自家製麺とは?小麦粉の扱い方や手作りの魅力をラーメンマニアが解説
最近増えつつあるのが自家製麺を使ったラーメン屋。自分の店で製麺機を使って作る麺を自家製麺といいます。店からすると、どのような魅力があるのでしょうか?
ここではラーメンに関する本を多く出版してきたラーメンマニア編集部が自家製麺で使用されている小麦粉や作り方などを解説していきます。ラーメンに詳しくなりたい人におすすめ!
自家製麺の個性と強みは?
中華麺の味や香り、食感は、 配合(小麦粉の種類、加水率、かん水の種類と量、塩の蜃、卵などの副材料)と作り方(生地の練り方、 練り水の温度、圧延方法、切り刃、熟成方法、製造環境 )の2つの要素が大きく影響します。
特に、中華麺独特のコシと風味は、 使用する小麦粉と塩、 かん水により生まれるものなので、自家製麺ではそれぞれの種類や配合によって固さ、なめらかさ、伸びにくさ、香りを調整することが可能なのです。
最近は、以前にも増して麵の味や香りへの関心が髙まっている傾向にあり、これを特色とした小麦粉も製粉メーカーにより紹介されています。さらに、麺の風味や香りを高める方法の一つとして、全粒粉を一部配合するという工夫もみられるように。
また、 つけ麺の人気定着と共にインパクトの強い歯応えをもつ太麺を使ったメニュ—が増えてきていますが、強力粉や中華麺用の粉だけを使って太麺を作ると、固すぎると感じられることもあります。そこで、うどん用の中力粉を適宜加えることによって、心地よい硬さともちもち感のある麵に仕上げる場合も。
中華麺作りで重要なのは加水率と水温
博多ラーメンに代表される低加水の麺から、手打ちラーメンに代表される多加水の麵まで、中華麵にはさまざまな加水率があります。それによって麵の食感が変わるため、 作りたい麺に合わせて適正な小麦粉の配合と共に、適正な加水率を選ぶ必要があります。
安定した麺を作るためには、生地の練り上げ温度を20〜30℃にコントロールするのがポイント。小麦粉の保管場所やこね水の温度が変化すると、こね上がりの生地状態が変わってしまい、 最終的には麺の個性が安定しなくなります。

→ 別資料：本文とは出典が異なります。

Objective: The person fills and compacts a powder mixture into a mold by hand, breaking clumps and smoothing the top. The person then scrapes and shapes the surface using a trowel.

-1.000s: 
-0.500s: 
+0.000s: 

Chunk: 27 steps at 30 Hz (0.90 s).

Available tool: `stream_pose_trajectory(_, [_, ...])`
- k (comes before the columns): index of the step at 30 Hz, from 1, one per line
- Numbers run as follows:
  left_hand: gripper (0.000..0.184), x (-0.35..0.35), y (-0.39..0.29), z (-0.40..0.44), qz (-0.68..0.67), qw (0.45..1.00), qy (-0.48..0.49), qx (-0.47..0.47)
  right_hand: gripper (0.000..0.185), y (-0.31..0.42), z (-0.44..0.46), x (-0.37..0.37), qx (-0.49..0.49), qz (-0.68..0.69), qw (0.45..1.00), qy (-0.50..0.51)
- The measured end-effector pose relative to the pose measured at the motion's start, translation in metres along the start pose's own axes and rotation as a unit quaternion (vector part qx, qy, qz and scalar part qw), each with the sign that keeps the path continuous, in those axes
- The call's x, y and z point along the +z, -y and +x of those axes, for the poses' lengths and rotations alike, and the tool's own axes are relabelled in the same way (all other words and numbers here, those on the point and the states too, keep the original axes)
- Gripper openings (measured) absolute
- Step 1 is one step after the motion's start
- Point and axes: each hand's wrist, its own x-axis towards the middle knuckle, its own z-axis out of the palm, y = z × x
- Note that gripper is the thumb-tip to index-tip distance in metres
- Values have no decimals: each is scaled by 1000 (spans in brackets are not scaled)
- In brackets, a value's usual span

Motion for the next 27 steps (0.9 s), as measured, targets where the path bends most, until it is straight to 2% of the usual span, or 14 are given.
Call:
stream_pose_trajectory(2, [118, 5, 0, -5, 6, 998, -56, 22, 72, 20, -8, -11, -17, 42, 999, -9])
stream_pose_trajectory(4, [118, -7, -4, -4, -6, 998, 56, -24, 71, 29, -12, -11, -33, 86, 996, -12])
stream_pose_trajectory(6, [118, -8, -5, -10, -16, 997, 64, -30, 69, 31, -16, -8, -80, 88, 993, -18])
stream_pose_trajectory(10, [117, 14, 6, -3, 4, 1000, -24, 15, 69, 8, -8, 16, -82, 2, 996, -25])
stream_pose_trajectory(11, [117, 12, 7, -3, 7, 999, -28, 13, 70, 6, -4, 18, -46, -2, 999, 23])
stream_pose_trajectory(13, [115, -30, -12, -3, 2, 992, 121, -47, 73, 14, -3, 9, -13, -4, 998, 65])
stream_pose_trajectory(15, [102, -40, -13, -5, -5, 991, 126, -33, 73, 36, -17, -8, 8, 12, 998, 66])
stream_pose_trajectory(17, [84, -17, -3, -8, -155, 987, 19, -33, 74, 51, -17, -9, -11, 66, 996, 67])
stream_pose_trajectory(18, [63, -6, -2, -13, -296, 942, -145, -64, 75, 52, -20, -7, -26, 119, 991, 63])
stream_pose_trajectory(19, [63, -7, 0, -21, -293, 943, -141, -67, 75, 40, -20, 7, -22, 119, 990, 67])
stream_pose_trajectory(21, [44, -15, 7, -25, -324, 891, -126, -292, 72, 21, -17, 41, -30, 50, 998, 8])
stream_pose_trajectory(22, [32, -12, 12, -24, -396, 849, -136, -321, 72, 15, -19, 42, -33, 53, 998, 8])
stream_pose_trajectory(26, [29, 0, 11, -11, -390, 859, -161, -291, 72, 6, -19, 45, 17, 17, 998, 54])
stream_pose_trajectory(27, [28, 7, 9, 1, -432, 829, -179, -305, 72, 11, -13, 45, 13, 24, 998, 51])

そのため、小麦粉に最適な保管場所や温度が安定した作業場を確保することが望ましいのですが、お店や自宅ではなかなか難しいというのが現状。その場合は、練り水の温度を調整し、練り上げ温度を20〜30℃にもっていくのが簡単でよりよい方法です。
湿気と臭いは中華麺の大敵!
小麦粉は特に湿気に敏感。高温多湿な場所に置くと、湿気を吸ってカビが発生したり、固まったりして、品質が劣化するおそれがあるため、25℃以下で風通しがよく、極端な温度変化のない場所で保管します。床に置く場合は、必ずスノコを敷いた上に置くようにするのがマスト。
また小麦粉は臭いを吸着しやすい性質があるため、洗剤、灯油など臭いの強いものの近くには保管します。塗り替えたばかりの壁の近くや、排水溝の近くなどに置くのも避けるのが基本。
原材料の扱い方にこだわるのが自家製麺!
料理で大事なことは原材料を吟味すること。自家製麺においては主材料である小麦粉や水、かん水を厳選しているので、よりスープに合った店主こだわりの自家製麺が作ることができるのです。